Many of his films also appear to be an excuse for Sandler and his showbiz buddies to take short breaks in exotic locations and grab whatever goodies they can from product placement deals — an accusation he as good as owned up to on Jimmy Kimmel Live! in 2014 when he told Kimmel: "I have done that since 50 First Dates. It was written in another place. I said, 'Imagine if we did it in Hawaii, how great that movie would be.' And they said, 'Yeah, that's a very artistic idea.' I've been doing that ever since." Sandler has shot several movies in Hawaii, including Punch Drunk Love and Just Go With It.

Not so Netflix

Netflix, however, can't get enough of him, and nor can their audiences it seems. Netflix signed Sandler, and his Happy Madison production company, to a four movie deal back in 2014, which kicked off with the turgid, zero per cent Rotten Tomato-rated The Ridiculous Six the following year. In 2017, they signed him up for a further four films.

Critics scratched their heads. The four films that came under the first deal had an average rating of just 16 per cent on review aggregator Rotten Tomatoes. Audiences rated the films slightly higher, but not too much — the films averaged out at 40 per cent among viewers. Yet here was Netflix renewing its multi million dollar deal with a man critics hated, and audiences seemed, at best, lukewarm towards.

Lukewarm or not, we can only assume from the decision that audiences were watching in decent numbers, and the first film in Sandler’s new four film deal seems to bear that theory out.

Murder Mystery, a mildly amusing genre spoof, has at least fared slightly better with critics than his previous efforts, amassing a 45 per cent score on Rotten Tomatoes. The film only released last weekend, so audience ratings aren't available on the site yet, but we know for sure that they're watching, because Netflix has told us.

Netflix breaking viewing figures silence

This in itself is unusual, as Netflix is notoriously tight-lipped about its viewing figures. There's one exception to this rule, and that's when something has done really well. And Murder Mystery had done really well. Netflix has announced that the film has given Netflix its biggest ever opening weekend, with 30.9 million views on different unique accounts worldwide.

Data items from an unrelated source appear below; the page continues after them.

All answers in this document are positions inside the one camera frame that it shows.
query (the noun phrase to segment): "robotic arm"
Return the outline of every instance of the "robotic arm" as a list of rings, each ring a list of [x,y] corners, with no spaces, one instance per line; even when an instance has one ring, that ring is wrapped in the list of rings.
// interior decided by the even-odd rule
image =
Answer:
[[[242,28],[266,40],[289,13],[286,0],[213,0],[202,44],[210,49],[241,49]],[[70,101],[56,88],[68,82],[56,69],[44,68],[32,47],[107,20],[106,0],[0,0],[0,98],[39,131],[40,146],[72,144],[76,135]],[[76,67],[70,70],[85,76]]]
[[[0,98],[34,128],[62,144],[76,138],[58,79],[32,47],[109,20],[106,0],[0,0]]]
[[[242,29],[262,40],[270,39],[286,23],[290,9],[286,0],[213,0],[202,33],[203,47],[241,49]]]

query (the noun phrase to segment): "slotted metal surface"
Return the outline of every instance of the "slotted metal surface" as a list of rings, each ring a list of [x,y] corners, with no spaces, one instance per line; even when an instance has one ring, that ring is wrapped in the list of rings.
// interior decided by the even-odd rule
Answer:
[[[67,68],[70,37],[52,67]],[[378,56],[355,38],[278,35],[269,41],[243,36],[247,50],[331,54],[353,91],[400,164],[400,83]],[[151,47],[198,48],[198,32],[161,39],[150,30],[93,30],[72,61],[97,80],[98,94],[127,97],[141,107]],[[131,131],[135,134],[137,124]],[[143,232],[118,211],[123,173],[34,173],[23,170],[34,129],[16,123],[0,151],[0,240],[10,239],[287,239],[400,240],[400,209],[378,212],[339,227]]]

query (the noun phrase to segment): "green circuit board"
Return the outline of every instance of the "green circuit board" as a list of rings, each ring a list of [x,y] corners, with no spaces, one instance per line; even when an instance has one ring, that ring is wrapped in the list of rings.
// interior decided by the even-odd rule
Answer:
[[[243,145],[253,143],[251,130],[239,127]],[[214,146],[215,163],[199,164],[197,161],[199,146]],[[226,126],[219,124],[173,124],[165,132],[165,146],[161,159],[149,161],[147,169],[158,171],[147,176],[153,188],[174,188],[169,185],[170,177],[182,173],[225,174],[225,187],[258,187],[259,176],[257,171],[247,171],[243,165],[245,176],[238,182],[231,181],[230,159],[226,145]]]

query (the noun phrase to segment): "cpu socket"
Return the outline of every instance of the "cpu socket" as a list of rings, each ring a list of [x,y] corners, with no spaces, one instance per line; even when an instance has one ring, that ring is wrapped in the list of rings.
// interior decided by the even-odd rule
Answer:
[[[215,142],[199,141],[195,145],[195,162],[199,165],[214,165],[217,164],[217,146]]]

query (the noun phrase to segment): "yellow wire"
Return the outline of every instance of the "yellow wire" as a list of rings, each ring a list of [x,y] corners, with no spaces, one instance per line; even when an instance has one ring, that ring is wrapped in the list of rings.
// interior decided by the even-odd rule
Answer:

Netflix only counts people who watch over 70 per cent of a film as views, so we're not talking about accidental clicks here. To put that in context, if we assume an average of two people watched on each account (probably a conservative estimate as it's a fairly family-friendly affair), that would equate to around a $556 million opening weekend in cinemas, behind only the last two Avengers films in the all-time charts.

Netflix's previous biggest movie was Sandra Bullock's Bird Box. We know that because Netflix told us too. They didn't release opening weekend figures for that film, but revealed that 42 million accounts viewed the film in its opening week — a figure Murder Mystery seems likely to surpass.

More popular than 'Star Wars'

Those opening weekend cinema comparisons are mind-boggling — by that measurement Murder Mystery is more popular than all the recent Star Wars films, the entire DC universe, and the whole of the Harry Potter saga.

Of course, we can’t really use that measurement. Cinemas require you to leave the house, stump up at least Dh35 from your pocket, and sit in an alien environment for two hours. Netflix is already there in your living room, like a trusted old friend.

Maybe that’s what Sandler is too, and even more so the very literal “Friend” Jennifer Aniston, who co-stars as Sandler’s mystery novel-loving wife in the movie.

You know what you’re getting with this pair, neither of whom have ever really shaken off the typecasting of their early careers. Here’s loveable, slightly needy, but couldn’t you just hug her Rachel, ready to lend you an ear. And Sandler, the brash, can-be-a-bit-annoying bro, who gets on your nerves sometimes, but is usually good for a laugh.

It’s essentially a virtual reunion of old friends, but without having to go to the effort of leaving your home, and that’s got to be better than staring at the wall even if, like most reunions, it’s not actually that much fun when you get there.